Experimental Evidences of Quantum Phase Transition in a Spin Cluster Compound

TL;DR

This study provides experimental evidence of a magnetic field-induced quantum phase transition in a spin cluster compound, using magnetization, specific heat data, and quantum information analysis.

Contribution

It demonstrates the first experimental observation of QPT in a two-spin cluster material through multiple thermodynamic and quantum measures.

Findings

Quantum phase transition observed via magnetization and specific heat.

Partial quantum information sharing indicates QPT.

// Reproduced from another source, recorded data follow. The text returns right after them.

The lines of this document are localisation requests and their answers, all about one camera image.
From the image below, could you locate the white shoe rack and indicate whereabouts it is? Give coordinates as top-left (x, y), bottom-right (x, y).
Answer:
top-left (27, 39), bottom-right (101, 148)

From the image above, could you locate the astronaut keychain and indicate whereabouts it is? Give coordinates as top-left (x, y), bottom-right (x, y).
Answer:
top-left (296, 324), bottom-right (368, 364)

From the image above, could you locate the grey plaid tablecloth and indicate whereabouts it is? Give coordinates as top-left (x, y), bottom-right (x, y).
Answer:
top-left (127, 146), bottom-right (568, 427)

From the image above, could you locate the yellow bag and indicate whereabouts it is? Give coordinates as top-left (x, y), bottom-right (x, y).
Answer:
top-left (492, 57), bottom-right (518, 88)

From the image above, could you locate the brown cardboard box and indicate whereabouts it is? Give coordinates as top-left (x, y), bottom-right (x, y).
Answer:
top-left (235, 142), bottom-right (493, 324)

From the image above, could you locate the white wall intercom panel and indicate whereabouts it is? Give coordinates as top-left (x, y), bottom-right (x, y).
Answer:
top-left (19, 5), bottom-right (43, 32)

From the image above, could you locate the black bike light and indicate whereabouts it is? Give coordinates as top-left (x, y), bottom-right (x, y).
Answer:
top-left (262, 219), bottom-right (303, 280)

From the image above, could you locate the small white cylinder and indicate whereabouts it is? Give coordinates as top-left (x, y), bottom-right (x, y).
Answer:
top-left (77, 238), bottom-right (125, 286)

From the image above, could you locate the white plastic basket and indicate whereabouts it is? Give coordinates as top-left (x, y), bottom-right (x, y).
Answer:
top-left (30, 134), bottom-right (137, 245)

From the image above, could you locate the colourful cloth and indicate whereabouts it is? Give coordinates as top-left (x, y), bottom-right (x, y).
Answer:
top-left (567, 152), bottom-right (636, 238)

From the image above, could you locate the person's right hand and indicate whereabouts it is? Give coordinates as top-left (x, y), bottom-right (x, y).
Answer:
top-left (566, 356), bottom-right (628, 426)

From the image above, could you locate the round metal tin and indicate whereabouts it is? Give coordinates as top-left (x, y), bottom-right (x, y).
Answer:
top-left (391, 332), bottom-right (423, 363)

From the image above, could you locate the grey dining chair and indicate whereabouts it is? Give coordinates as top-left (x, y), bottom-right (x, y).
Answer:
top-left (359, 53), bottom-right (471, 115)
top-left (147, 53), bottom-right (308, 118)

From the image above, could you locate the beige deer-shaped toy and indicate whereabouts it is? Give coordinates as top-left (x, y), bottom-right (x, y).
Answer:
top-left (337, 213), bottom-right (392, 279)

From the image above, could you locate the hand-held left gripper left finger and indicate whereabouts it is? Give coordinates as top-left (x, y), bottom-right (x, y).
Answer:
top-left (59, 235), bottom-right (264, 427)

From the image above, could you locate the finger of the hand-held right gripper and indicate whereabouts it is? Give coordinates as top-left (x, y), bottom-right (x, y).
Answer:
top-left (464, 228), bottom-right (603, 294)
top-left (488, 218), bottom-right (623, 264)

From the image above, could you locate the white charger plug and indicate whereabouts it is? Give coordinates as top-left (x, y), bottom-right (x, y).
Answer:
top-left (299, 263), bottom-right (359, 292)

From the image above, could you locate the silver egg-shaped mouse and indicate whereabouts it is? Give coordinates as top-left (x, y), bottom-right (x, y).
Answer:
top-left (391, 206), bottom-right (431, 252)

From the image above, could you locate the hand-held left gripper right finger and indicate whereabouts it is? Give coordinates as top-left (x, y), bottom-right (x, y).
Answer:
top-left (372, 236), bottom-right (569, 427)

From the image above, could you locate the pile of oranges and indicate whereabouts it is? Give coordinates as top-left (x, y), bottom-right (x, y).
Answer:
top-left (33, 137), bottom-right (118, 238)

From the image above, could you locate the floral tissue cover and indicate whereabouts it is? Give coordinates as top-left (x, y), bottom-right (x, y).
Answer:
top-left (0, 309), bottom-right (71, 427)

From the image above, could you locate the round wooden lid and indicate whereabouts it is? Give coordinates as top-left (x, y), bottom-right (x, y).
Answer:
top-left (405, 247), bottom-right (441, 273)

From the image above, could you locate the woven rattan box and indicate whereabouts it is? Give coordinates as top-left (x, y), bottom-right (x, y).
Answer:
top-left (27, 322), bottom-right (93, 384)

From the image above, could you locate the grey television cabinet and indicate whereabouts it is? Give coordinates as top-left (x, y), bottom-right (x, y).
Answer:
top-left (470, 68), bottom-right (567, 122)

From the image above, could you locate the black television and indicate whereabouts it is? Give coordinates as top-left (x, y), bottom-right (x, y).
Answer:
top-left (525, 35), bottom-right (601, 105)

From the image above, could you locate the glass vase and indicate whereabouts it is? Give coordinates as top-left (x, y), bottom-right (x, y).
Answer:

Magnetic energy variations mapped as functions of field and temperature.

Abstract

Experimental realization of magnetic field induced quantum phase transition (QPT) is reported for NH4CuPO4.H2O, a two spin cluster material with isotropic Heisenberg interaction. Experimental magnetization and specific heat data have been collected as a function of temperature and magnetic field. Experimental data have been analyzed in terms of Heisenberg dimer model. Two quantum complementary observables representing local and non-local properties of the spins are constructed using the experimental data and a clear evidence of QPT is observed through partial quantum information sharing when the magnetic field is swept through a particular value. Signature of QPT is also observed when specific heat is measured as a function of magnetic field at low temperature. Furthermore, using the experimental specific heat data, magnetic energy values are calculated and their variations are captured as a function of magnetic field and temperature.